ASSIGNMENT:
From the listing below, copy each line where "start" occurs.

DATA BELOW:

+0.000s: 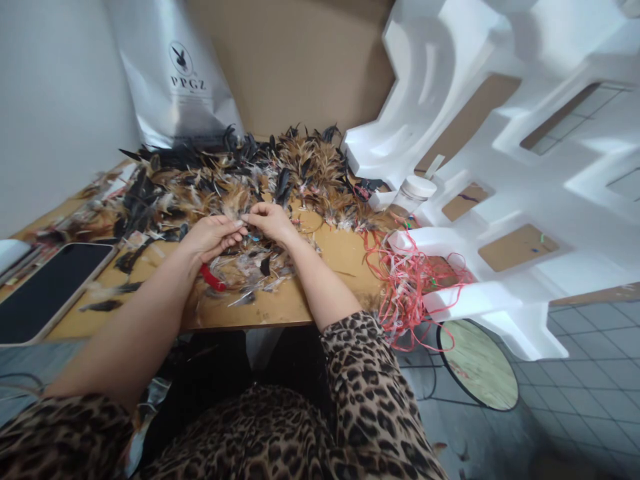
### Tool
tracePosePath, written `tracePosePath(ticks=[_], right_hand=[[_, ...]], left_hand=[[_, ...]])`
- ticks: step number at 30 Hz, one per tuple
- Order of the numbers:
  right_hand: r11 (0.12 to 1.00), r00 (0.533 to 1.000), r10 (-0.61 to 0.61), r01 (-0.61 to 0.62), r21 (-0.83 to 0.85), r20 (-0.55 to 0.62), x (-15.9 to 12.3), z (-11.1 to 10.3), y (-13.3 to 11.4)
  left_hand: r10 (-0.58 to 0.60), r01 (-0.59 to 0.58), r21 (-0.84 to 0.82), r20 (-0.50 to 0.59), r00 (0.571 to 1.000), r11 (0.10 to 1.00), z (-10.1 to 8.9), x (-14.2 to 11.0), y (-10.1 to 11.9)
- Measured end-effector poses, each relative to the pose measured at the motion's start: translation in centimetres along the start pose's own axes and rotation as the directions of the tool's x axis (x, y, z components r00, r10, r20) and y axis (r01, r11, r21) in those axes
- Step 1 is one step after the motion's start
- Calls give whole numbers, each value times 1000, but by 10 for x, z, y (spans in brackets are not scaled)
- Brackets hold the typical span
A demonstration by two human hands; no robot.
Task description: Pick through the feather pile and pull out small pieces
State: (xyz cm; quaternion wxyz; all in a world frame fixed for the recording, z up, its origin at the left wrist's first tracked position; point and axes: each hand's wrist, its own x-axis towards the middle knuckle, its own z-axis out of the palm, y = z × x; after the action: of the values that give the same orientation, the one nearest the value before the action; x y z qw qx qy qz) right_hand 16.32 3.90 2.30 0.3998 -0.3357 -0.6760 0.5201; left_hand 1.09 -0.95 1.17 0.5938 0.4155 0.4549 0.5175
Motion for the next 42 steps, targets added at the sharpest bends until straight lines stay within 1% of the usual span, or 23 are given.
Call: tracePosePath(ticks=[2, 4, 7, 9, 12, 15, 17, 19, 21, 25, 29, 31, 33, 38, 42], right_hand=[[1000, 1000, 12, -12, -7, 3, -1, -4, -5], [998, 1000, -3, 1, -61, -28, -2, -10, -11], [971, 992, -65, 39, -236, -106, -2, -22, -16], [935, 990, -87, 43, -353, -110, -1, -30, -15], [880, 995, -80, 43, -473, -59, 0, -37, -11], [858, 997, -73, 64, -510, 2, 0, -40, -10], [860, 994, -60, 96, -501, 87, -2, -40, -11], [841, 984, -32, 121, -527, 174, -4, -38, -13], [783, 974, -7, 146, -605, 225, -6, -35, -14], [627, 960, -8, 224, -746, 281, -8, -27, -14], [484, 961, 5, 239, -842, 276, -8, -18, -10], [432, 961, 26, 239, -870, 276, -8, -17, -10], [432, 959, 18, 247, -867, 282, -8, -19, -11], [519, 952, -123, 304, -799, 282, -10, -31, -23], [527, 948, -141, 314, -789, 284, -12, -34, -29]], left_hand=[[10, -10, -1, -19, 1000, 1000, 0, -1, 2], [36, -38, -33, -59, 998, 999, -1, -1, 5], [72, -90, -122, -148, 986, 988, -2, -1, 10], [69, -103, -171, -192, 979, 980, -3, -1, 13], [61, -104, -204, -207, 976, 973, -4, 0, 14], [67, -111, -217, -198, 978, 970, -4, 0, 13], [72, -115, -223, -192, 979, 968, -5, 0, 12], [71, -112, -221, -187, 980, 969, -5, 1, 11], [64, -103, -215, -180, 981, 971, -5, 1, 11], [55, -91, -210, -170, 984, 973, -7, 3, 9], [54, -83, -192, -149, 987, 978, -8, 4, 7], [53, -77, -183, -132, 990, 980, -8, 5, 6], [43, -63, -178, -116, 992, 982, -8, 4, 6], [7, -20, -133, -98, 995, 991, -5, 0, 9], [-11, 2, -93, -94, 996, 996, -4, -2, 9]])
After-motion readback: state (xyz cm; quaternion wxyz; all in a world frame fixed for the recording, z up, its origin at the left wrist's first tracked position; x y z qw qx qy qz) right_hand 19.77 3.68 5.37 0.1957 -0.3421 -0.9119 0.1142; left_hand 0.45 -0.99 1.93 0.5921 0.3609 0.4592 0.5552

RESPONSE TO THE EXERCISE:
- Measured end-effector poses, each relative to the pose measured at the motion's start: translation in centimetres along the start pose's own axes and rotation as the directions of the tool's x axis (x, y, z components r00, r10, r20) and y axis (r01, r11, r21) in those axes
- Step 1 is one step after the motion's start

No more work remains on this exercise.